Problem details:
Beginning with the first line of the data below, set down each line exactly through the line that contains "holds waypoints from".

** Entries supplied follows **

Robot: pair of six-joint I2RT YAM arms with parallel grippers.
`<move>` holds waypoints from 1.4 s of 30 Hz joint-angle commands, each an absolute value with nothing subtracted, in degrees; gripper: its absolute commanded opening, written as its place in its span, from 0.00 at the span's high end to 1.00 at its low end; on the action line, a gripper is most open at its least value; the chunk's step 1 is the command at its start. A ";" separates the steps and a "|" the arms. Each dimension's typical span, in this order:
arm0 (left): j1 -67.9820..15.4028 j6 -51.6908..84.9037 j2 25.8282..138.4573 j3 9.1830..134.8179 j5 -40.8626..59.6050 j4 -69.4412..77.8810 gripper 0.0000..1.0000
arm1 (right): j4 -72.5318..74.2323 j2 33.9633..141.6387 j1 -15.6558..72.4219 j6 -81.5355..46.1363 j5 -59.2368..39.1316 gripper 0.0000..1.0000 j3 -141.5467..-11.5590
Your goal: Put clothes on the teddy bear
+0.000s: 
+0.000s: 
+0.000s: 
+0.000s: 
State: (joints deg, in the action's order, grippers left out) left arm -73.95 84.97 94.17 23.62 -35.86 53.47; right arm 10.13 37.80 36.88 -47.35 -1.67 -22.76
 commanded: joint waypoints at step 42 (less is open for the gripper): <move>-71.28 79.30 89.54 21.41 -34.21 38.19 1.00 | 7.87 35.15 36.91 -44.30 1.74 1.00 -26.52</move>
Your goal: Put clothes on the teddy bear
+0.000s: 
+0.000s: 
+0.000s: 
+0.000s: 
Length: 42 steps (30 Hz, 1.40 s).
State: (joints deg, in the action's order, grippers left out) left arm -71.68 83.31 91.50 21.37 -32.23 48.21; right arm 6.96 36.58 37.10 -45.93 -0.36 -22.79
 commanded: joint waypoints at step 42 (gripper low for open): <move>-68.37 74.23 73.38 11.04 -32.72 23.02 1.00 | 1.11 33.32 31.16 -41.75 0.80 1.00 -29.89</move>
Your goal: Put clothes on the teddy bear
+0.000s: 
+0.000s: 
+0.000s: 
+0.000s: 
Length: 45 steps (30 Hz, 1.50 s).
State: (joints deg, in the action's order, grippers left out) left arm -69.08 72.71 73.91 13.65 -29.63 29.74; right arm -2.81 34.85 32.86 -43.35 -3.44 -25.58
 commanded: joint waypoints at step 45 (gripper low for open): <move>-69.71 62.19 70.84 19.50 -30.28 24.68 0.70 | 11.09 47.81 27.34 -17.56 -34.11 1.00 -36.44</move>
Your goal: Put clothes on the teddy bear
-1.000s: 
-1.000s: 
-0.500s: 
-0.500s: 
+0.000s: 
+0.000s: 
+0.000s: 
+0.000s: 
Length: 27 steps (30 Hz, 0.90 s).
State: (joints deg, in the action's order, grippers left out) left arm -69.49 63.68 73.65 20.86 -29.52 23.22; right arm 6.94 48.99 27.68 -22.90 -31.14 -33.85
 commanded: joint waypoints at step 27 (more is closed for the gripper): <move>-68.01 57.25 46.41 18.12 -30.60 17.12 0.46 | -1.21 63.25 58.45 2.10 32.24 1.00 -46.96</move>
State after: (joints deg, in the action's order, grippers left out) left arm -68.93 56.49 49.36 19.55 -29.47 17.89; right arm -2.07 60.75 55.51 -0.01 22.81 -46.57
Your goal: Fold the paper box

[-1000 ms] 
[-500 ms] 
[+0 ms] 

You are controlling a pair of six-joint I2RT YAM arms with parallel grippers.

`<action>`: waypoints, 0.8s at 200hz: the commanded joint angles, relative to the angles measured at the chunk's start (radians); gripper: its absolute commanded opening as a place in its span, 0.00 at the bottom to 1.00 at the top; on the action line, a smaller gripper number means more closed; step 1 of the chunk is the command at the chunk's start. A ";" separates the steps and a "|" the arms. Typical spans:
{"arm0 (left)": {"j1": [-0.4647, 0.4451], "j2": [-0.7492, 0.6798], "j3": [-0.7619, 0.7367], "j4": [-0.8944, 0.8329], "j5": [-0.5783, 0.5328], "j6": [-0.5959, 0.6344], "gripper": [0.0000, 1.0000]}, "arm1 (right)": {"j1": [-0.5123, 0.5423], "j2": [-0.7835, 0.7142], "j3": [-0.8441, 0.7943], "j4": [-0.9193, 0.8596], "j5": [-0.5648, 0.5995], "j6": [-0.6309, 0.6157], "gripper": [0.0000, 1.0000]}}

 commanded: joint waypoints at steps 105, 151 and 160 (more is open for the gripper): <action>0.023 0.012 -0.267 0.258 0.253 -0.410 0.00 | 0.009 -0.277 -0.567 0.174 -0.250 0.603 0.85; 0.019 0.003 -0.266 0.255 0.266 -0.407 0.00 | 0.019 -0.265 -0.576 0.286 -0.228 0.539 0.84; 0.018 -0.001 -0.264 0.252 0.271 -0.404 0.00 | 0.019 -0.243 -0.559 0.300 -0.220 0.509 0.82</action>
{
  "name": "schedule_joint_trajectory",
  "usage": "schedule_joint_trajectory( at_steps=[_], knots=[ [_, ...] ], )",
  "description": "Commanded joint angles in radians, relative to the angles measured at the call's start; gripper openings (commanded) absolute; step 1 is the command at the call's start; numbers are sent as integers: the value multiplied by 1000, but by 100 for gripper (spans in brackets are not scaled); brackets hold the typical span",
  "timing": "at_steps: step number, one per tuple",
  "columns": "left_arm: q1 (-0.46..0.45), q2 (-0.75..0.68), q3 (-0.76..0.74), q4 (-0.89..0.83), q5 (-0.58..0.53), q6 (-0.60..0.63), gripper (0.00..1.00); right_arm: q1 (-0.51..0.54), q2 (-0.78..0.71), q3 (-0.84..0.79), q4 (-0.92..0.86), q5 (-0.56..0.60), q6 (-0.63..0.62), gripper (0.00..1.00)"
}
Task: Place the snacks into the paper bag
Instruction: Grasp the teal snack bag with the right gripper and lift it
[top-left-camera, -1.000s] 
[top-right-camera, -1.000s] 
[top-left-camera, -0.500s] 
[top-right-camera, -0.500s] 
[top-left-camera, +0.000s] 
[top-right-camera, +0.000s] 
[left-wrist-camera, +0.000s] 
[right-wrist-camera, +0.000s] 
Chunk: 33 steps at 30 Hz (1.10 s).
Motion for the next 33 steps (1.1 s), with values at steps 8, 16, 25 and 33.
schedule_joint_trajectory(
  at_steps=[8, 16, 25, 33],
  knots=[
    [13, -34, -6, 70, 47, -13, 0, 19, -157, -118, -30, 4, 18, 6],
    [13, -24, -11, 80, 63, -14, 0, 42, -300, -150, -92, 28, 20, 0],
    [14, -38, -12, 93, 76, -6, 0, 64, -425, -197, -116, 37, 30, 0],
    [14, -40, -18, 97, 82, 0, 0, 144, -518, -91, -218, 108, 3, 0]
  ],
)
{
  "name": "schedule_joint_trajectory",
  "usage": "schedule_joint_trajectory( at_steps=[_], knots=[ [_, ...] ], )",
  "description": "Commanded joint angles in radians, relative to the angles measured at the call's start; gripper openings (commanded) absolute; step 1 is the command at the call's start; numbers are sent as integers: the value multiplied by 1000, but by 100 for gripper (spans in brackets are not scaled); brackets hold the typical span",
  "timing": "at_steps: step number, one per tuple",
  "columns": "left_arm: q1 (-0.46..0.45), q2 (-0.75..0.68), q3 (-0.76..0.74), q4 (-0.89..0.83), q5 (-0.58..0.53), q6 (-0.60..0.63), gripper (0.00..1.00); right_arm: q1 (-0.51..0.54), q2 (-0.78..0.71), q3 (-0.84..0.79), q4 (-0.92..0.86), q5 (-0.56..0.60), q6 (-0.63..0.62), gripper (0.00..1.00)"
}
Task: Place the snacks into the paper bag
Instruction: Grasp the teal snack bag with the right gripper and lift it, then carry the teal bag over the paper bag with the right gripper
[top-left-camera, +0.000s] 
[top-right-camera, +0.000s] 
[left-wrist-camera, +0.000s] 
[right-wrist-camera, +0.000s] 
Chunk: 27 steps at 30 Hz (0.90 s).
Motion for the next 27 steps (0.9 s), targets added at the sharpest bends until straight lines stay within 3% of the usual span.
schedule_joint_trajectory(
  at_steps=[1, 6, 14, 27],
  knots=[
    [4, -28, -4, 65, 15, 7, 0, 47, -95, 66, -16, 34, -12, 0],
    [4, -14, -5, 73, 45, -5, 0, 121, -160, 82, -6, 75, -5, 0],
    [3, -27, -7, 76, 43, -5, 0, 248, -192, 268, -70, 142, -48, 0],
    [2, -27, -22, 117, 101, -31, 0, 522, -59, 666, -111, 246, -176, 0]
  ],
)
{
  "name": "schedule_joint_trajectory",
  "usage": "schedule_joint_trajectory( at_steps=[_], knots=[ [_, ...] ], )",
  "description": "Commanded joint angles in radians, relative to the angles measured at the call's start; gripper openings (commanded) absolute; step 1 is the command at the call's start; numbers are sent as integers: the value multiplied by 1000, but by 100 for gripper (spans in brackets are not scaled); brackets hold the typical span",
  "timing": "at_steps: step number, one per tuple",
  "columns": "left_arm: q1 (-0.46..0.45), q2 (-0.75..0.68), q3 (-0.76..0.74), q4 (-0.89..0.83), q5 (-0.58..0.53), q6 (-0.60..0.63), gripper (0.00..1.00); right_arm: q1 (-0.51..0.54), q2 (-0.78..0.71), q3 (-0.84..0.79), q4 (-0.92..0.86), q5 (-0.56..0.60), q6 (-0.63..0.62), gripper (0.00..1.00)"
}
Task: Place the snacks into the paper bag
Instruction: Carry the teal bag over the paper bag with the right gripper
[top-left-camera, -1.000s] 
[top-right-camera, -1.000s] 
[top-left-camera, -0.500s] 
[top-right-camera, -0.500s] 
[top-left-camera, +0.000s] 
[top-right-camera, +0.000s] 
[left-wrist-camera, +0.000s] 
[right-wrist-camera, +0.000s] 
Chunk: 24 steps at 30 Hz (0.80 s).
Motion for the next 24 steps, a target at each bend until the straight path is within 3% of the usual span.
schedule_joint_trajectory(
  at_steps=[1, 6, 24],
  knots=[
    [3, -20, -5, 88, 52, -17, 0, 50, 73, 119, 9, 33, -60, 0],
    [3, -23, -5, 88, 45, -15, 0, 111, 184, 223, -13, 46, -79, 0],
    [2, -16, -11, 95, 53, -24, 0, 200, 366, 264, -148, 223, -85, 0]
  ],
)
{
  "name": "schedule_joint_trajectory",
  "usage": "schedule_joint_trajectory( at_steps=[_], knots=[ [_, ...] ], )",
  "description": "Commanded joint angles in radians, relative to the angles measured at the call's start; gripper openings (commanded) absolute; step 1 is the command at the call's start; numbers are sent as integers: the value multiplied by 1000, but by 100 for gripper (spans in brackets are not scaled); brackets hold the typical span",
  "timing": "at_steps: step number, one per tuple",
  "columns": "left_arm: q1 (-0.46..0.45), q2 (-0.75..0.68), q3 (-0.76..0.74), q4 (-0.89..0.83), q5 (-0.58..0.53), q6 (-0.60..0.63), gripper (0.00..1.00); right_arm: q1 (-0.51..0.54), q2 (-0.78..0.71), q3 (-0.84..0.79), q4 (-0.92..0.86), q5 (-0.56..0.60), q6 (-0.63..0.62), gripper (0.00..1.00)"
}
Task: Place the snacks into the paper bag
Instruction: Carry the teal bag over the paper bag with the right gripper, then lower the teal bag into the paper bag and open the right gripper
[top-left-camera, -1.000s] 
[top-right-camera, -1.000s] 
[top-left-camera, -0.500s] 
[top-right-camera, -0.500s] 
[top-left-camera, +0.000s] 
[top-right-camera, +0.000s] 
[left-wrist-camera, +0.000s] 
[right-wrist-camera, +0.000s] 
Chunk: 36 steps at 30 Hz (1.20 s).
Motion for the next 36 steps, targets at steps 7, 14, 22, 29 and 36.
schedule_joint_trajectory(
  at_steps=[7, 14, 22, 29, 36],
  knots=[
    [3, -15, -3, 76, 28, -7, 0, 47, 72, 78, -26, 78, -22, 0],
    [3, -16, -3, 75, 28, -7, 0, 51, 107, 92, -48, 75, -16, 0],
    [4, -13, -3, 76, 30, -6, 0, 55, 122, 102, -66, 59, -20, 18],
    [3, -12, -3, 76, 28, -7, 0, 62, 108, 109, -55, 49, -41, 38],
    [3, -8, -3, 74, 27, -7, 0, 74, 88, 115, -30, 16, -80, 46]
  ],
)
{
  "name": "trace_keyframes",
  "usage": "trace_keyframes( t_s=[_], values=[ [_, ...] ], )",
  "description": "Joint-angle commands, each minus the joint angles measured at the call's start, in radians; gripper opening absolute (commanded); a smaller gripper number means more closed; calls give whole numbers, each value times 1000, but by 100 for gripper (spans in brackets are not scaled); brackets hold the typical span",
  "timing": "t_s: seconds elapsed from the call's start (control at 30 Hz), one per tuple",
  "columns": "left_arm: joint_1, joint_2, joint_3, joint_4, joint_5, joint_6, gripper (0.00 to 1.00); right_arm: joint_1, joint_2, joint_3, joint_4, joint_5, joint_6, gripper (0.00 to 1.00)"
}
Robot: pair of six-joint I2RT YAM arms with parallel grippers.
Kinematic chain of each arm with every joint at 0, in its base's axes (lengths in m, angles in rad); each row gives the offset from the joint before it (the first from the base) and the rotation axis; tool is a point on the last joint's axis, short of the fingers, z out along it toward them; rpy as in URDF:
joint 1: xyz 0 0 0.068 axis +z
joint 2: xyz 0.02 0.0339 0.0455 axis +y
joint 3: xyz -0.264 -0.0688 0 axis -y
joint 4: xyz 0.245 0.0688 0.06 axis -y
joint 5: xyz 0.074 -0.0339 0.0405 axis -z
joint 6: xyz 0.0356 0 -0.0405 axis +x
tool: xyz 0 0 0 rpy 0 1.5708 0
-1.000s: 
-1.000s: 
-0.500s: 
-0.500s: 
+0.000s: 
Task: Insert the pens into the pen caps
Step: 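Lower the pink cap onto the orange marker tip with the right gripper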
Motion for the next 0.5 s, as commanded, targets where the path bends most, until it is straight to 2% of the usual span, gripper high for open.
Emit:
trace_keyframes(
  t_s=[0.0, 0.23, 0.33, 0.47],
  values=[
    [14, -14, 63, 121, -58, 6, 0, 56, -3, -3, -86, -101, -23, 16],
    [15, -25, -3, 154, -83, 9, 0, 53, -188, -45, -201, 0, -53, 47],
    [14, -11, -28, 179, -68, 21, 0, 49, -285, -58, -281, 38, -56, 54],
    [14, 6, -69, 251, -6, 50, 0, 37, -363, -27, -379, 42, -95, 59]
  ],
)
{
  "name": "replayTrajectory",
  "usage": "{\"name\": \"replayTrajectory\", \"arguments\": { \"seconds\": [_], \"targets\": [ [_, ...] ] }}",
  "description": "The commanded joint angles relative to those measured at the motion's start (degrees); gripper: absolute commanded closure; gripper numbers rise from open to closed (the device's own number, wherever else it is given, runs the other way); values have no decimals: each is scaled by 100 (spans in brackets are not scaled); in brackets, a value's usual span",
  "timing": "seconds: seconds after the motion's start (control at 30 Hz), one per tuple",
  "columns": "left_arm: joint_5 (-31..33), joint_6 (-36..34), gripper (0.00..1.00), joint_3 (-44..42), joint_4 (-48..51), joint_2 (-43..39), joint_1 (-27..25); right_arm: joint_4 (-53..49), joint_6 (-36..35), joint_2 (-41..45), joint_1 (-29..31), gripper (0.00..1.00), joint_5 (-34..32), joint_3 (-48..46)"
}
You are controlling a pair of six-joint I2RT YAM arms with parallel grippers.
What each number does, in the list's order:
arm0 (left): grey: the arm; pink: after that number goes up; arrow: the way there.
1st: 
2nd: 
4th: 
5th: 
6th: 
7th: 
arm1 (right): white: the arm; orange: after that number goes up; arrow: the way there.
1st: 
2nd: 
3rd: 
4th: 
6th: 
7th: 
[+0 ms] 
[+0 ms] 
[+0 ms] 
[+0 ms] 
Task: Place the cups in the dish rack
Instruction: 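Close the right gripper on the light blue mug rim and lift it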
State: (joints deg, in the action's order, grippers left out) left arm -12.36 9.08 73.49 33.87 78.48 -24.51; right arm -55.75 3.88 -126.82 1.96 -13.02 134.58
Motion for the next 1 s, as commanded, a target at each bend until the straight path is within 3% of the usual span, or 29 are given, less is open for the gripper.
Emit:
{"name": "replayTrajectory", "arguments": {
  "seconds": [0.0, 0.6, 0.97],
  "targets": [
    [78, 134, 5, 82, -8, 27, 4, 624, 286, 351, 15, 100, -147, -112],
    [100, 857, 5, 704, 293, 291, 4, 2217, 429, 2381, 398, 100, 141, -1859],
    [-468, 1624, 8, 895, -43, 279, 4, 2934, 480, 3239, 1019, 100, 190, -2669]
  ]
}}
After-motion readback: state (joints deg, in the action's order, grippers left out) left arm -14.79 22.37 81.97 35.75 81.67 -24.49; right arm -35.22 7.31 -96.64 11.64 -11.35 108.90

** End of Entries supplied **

Written response:
Robot: pair of six-joint I2RT YAM arms with parallel grippers.
`<move>` holds waypoints from 1.4 s of 30 Hz joint-angle commands, each an absolute value with nothing subtracted, in degrees; gripper: its absolute commanded opening, written as its place in its span, from 0.00 at the span's high end to 1.00 at its low end; on the action line, a gripper is most open at its least value; the chunk's step 1 is the command at its start. A ";" separates the steps and a "|" the arms. Each dimension's typical span, in this order:

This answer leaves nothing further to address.